En attendant que Gaïa mette en oeuvre les transformations épigénétiques permettant aux enfants du futur de survivre dans un monde radioactif, confions aux argiles et aux zéolites bienfaitrices le soin de régénérer nos corps physiques et le corps humique de la Terre. Et en attendant que Gaïa, tout comme Eiwa dans Avatar, envoie “ses animaux de pouvoir” neutraliser les psychopathes déments et inhumains, confions à la lumière des plantes instructrices, médicinales et sacrées, le soin de nous guider sur des voies exemptes de psychopathie. Il en va de la survie de l’espèce humaine.

Pour fêter nos vingt années de lutte contre la mafia semencière et agro-chimique et pour célébrer nos vingt années de promotion de la biodiversité alimentaire et de la fertilité de la terre, nous avons la joie de mettre en oeuvre, en août 2012, un Festival Kokopelli/Pacha-Mama, dans la Vallée Sacrée des Incas, à quelques pas d’Ollantaytambo, point de départ vers le mythique Macchu-Pichu, sur les terrasses mêmes où les Incas cultivaient leurs plantes médicinales. Les agronomes Incas furent parmi les plus fertiles et les plus innovants de l’histoire humaine récente. Nous leur rendrons hommage.

Au Pérou, terroir au sein duquel la culture ancestrale Andine survit malgré les attaques permanentes du Génocide Occidental, l’Ayahuasca, le cactus San Pedro et la Madre Coca sont partie intégrante du patrimoine national et sont “protégés par la Loi Péruvienne”. En France, toutes ces plantes sacrées sont interdites par les mafieux pour la protection du lobby de l’héroïne, de la cocaïne et de toutes les autres drogues dures qui détruisent inexorablement notre jeunesse. Mais la Rage monte.

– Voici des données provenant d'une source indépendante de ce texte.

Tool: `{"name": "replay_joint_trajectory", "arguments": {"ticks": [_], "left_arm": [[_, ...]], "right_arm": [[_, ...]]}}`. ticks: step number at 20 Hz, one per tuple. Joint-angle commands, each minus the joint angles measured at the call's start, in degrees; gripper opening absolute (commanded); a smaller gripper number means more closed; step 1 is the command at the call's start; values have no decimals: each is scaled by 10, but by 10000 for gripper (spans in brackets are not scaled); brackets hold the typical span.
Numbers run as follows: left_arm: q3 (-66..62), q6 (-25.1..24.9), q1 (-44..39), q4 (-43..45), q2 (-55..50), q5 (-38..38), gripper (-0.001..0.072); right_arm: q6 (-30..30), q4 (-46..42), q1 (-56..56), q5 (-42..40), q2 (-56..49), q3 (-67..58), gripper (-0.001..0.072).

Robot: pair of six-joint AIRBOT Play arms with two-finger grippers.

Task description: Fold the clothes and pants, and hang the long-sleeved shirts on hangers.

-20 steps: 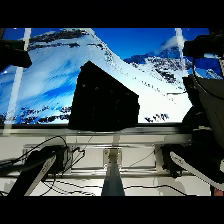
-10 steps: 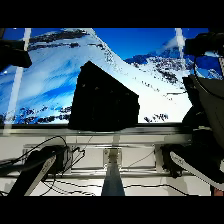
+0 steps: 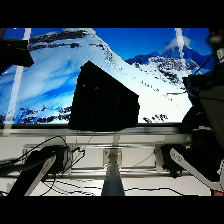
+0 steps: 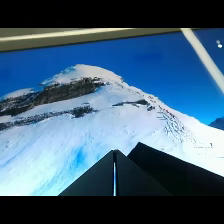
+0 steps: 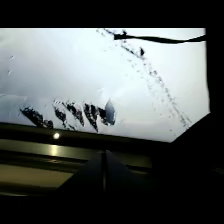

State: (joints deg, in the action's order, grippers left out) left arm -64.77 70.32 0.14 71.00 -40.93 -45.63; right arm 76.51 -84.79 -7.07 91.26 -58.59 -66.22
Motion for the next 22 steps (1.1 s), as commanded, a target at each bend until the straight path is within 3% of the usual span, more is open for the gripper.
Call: {"name": "replay_joint_trajectory", "arguments": {"ticks": [1,2,3,4,5,8,12,14,15,19,22], "left_arm": [[0,0,0,-12,0,0,22],[0,0,0,-12,0,0,21],[0,0,0,-12,0,0,22],[0,0,0,-12,0,0,21],[0,0,0,-12,0,0,21],[0,0,0,16,0,-14,21],[16,4,1,108,0,-103,57],[48,13,1,159,0,-139,525],[70,30,1,179,0,-147,597],[188,63,28,190,0,-162,587],[274,131,108,179,-17,-168,586]], "right_arm": [[-94,251,-35,-6,2,176,41],[-96,297,-31,-46,2,228,71],[-96,333,-26,-88,2,272,216],[-96,370,-17,-137,2,316,442],[-96,399,-7,-178,2,353,546],[-85,433,34,-260,2,430,552],[-67,437,87,-325,0,478,553],[-67,456,106,-353,-13,478,553],[-67,469,115,-363,-24,478,552],[-95,546,152,-389,-91,477,552],[-139,579,158,-393,-104,468,523]]}}
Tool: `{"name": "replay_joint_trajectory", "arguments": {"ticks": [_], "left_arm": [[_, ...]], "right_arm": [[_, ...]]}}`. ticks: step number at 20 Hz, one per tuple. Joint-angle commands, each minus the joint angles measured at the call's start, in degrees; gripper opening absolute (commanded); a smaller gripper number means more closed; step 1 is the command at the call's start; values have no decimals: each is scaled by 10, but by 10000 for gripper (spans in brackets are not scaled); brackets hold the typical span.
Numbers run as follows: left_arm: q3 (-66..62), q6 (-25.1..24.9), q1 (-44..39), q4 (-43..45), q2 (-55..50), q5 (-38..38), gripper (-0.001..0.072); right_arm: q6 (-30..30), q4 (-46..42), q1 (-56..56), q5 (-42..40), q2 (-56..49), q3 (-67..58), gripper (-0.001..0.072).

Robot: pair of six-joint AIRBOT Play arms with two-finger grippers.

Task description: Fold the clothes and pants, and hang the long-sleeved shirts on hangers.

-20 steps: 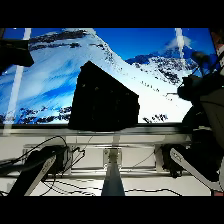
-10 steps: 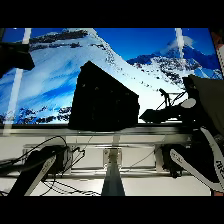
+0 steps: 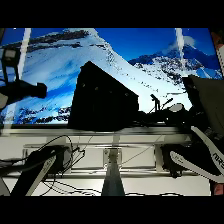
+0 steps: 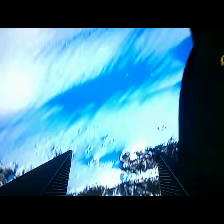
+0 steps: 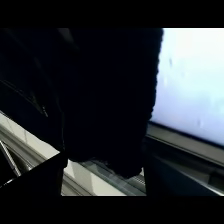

Cet automne, au Pérou, la Madre Yagé nous a éclairé le chemin et j’ai perçu, pour la première fois de ma vie, la Lumière Organique. Puissent la Pacha Mama, les Apus de la Vallée Sacrée des Incas et les plantes instructrices et sacrées nous baigner de leur lumière d’or et nous adombrer de leurs forces telluriques majestueuses dans la mise en oeuvre de cette célébration de la Joie et de la Fertilité. Nous sommes les Peuples des Semences! Shista!